The next challenge is to track the programmer’s focus of attention as he modifies the design. Each new focus set should let the programmer see the results of the last change.  These places are likely spots for where the next refactoring will occur. To derive a good focus set, Dr. Jones will have to reason about  where the programmer’s next design moves might take place. One way is fpr Dr. Jones to recognize or be told that a multi-step refactoring is taking place (I.e., applying a design pattern like the Observer pattern).
Another way is to use the heuristic that a refactoring’s effects will be likely sites for further refactoring.   My current algorithm sketch has each refactoring specifying weights for related program elements and dependencies, reflecting their relative importance to the programmer.  Each element can be rendered at certain levels of detail, and elements with higher weights are given more screen space.  Screen space is allocated to maximize a weight*space score.
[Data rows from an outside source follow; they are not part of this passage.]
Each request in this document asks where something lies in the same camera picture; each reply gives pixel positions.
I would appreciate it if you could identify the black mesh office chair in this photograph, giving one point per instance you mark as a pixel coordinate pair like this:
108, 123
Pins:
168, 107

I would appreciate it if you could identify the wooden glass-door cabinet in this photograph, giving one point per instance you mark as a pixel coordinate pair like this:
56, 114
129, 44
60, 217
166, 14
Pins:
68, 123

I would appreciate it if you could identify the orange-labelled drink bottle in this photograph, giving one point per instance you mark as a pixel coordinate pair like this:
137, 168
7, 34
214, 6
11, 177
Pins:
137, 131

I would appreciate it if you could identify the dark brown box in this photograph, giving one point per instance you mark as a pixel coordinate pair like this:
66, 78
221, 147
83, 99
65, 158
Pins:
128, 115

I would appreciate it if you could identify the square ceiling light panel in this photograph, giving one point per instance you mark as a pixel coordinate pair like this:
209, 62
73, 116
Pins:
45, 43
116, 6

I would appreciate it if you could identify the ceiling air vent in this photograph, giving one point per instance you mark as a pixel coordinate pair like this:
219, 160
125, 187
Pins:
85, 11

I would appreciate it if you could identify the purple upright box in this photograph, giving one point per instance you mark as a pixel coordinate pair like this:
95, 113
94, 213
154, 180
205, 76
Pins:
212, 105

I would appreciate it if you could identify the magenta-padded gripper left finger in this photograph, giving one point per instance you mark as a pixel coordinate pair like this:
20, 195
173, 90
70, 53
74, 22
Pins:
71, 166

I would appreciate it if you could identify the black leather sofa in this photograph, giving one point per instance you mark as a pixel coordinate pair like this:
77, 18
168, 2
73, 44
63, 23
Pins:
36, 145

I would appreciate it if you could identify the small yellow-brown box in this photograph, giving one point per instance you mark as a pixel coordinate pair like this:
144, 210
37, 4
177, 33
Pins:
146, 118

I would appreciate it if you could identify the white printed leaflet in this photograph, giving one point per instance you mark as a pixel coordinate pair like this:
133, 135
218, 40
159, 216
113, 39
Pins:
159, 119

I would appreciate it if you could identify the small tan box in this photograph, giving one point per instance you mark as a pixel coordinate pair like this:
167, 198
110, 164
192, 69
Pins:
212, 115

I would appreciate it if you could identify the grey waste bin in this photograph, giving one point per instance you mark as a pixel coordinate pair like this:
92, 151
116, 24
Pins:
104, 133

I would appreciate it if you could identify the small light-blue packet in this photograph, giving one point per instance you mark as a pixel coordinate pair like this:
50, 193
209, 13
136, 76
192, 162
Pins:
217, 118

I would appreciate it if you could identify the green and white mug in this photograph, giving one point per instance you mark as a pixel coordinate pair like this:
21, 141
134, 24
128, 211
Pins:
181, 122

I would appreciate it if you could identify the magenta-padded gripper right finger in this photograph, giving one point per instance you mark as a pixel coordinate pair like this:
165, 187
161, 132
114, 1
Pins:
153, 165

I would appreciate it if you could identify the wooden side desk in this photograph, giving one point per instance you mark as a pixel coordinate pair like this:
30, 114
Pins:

It’s a variant of the bin packing problem, but the final size of the diagram is dependent on the graph layout algorithm, which makes it harder.
The third challenge is what I call the crystal ball problem.  At first, Dr. Jones can get a clear idea of the program’s structure by examining the program text.  But as the programmer makes changes, the design evolves away from the original program and it becomes more and more difficult to predict the dependency structure of the program.  This is because some refactorings can result in multiple possible dependency structures. For example, supposed the programmer wanted to decompose the Vehicle class into Writable, an interface for objects that can be written to files.
Now every existing Vehicle dependency has the choice of using the old Vehicle interface, or the new Writable interface. We could ask the programmer to make these choices explicitly, or assume that things should stay the way they are.
I don’t have a good solution to this problem -- yet.
At least, the programmer could alternate between Dr. Jones and a source-code editor to implement changes periodically, then refresh Dr. Jones.
These three challenges form the gist of my next lines of research. 
For now, I’d like to briefly show the Dr. Jones prototype and talk a little about its implementation. Dr. Jones can draw an object model of most Java programs.  More detailed nformation is available to it, but only class names are shown in the UI. Information from the JavaDoc documentation generator and Allison’s Superwomble is merged into a unified representation. Visitor classes traverse this representation to generate diagrams of the program.  Some are created with layout engines and components I’ve written, others use the graphviz and grappa tools from at&t research. 
To summarize:
I claim that diagramming software is useful for understanding and planning structural changes, but current tools use a one-diagram-fits all approach without asking the programmer what they want to do to the program. Dr Jones collaborates with the programmer in exploring the program’s design by understanding an economical vocabulary of refactorings.
By doing so, it can create focused, relevant and simple diagrams.
I haven’t wrote out a formal research plan, but my medium-term goals would be to put in writing my answers to challenges 1, 2, and 3 (as formally as is needed) while working on the implementation of Dr. Jones.